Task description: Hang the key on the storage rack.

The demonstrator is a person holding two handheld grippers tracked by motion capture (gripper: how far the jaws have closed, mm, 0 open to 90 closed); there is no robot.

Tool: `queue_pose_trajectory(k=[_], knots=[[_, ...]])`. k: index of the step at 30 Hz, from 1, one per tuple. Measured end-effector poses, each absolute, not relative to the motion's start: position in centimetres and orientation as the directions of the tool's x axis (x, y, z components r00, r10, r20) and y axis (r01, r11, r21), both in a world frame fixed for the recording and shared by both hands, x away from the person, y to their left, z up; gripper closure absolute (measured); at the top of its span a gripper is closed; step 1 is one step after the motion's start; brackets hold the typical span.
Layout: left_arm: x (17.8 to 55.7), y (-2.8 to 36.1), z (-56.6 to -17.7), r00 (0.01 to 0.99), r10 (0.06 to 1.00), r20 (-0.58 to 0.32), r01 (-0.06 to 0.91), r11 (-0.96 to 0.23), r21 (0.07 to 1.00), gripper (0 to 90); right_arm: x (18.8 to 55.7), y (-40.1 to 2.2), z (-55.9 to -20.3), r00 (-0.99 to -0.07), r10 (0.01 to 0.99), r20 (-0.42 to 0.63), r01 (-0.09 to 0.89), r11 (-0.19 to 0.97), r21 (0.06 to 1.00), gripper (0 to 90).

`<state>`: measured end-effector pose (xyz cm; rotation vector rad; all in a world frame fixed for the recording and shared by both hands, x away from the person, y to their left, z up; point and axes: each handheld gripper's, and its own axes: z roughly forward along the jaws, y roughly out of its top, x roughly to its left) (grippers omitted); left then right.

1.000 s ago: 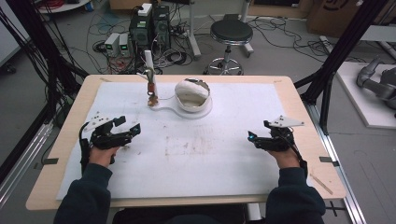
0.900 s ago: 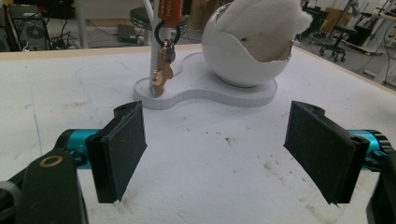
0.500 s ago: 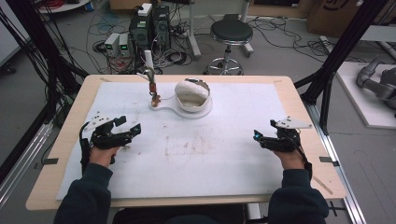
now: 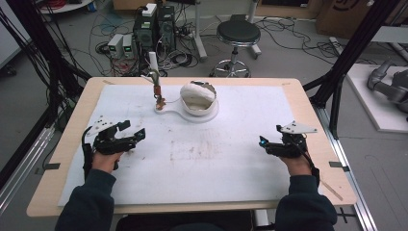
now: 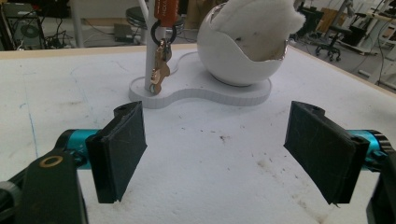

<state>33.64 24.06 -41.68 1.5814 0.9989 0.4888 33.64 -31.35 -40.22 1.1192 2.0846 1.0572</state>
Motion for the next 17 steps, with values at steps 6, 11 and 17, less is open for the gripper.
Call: queue_pose_trajectory(k=[6, 11, 17], knots=[[33.66, 24.04, -41.7, 0.551, 0.81, -0.203, 0.337, 0.007, 0.941, 20.2, 33.64, -31.34, -40.24, -0.507, 0.856, -0.096, 0.428, 0.347, 0.834, 21.2], [33.69, 23.98, -41.73, 0.551, 0.81, -0.202, 0.339, 0.004, 0.941, 20.2, 33.65, -31.44, -40.24, -0.506, 0.858, -0.09, 0.426, 0.34, 0.839, 21.2], [33.79, 23.96, -41.83, 0.549, 0.811, -0.202, 0.34, 0.004, 0.94, 20.2, 33.75, -31.64, -40.26, -0.502, 0.861, -0.08, 0.427, 0.328, 0.843, 21.2]])
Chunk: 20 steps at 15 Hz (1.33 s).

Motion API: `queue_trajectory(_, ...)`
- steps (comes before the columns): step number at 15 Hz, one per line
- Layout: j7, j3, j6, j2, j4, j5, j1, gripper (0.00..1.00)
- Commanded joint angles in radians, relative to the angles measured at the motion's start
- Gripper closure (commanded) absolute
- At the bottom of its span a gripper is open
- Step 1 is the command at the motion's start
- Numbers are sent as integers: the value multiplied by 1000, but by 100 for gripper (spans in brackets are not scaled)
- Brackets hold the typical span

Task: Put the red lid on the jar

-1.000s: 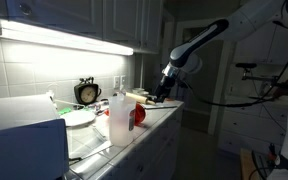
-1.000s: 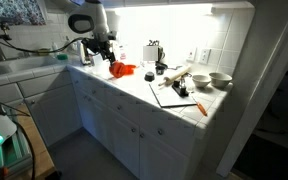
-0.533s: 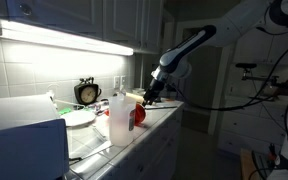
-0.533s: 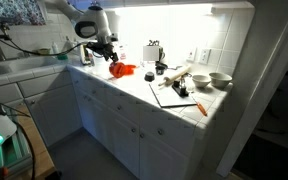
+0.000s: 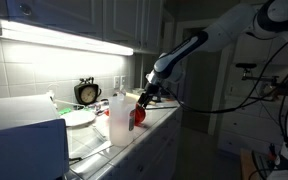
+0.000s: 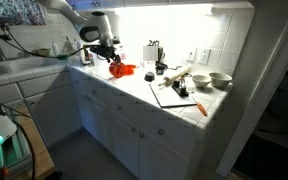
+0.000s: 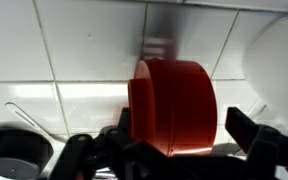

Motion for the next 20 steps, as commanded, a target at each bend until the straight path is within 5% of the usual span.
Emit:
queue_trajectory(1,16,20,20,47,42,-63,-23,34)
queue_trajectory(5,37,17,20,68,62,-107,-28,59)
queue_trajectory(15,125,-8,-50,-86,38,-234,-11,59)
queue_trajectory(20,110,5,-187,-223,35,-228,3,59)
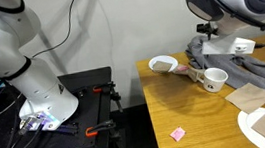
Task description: Place the black pen inside the white mug
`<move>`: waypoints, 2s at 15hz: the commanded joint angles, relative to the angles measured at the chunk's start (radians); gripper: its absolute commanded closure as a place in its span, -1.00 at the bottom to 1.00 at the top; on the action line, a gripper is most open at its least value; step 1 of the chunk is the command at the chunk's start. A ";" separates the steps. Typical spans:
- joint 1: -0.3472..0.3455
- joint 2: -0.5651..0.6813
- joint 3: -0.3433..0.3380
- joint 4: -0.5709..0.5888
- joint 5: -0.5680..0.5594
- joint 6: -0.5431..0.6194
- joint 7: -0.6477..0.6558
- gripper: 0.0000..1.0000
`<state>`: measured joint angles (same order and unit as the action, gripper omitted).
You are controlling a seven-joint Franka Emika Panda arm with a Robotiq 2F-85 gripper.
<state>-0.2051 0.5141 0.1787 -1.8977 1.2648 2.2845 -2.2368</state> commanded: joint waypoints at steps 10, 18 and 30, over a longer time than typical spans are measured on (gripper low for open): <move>0.046 0.059 -0.149 0.001 0.259 -0.267 -0.334 0.92; 0.073 0.113 -0.179 0.010 0.343 -0.255 -0.388 0.92; 0.078 0.199 -0.211 0.093 0.366 -0.246 -0.362 0.92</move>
<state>-0.1430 0.6785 -0.0155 -1.8351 1.6034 2.0513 -2.6006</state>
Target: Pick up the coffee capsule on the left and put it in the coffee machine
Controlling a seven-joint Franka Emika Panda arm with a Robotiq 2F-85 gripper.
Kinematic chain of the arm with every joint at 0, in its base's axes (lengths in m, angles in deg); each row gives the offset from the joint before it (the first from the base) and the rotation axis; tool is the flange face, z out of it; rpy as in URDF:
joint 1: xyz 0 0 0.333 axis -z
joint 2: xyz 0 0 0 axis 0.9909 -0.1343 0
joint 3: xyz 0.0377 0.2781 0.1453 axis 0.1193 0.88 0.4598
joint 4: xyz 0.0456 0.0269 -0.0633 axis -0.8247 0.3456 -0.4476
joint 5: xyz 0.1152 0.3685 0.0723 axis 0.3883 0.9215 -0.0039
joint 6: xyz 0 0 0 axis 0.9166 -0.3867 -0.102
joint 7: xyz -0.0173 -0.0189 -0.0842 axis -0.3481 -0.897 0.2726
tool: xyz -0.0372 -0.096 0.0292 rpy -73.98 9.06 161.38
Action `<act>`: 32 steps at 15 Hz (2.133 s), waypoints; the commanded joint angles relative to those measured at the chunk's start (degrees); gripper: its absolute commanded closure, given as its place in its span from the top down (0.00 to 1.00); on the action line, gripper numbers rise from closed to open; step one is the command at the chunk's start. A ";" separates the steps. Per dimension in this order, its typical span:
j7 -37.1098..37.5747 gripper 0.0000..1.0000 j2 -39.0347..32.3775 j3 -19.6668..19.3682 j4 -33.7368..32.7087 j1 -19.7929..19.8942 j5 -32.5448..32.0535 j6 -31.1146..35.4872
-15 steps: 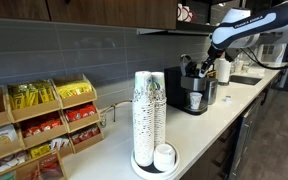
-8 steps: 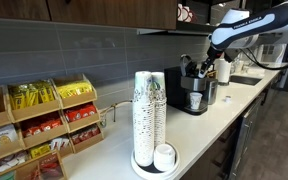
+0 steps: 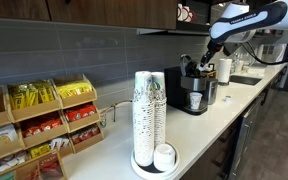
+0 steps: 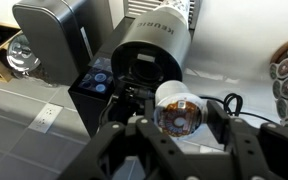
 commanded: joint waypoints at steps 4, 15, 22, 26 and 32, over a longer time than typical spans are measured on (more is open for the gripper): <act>-3.13 0.30 -7.44 0.36 -8.25 2.96 4.24 -3.86; -7.28 0.30 -13.68 2.48 -13.65 7.32 11.29 -4.42; -8.06 0.30 -15.62 3.91 -15.36 9.02 13.08 -5.91; -8.59 0.30 -16.32 4.26 -16.06 9.45 12.74 -7.14; -9.28 0.30 -17.11 4.33 -16.71 9.65 12.01 -7.72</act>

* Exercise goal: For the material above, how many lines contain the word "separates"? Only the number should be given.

* Answer to this exercise: 2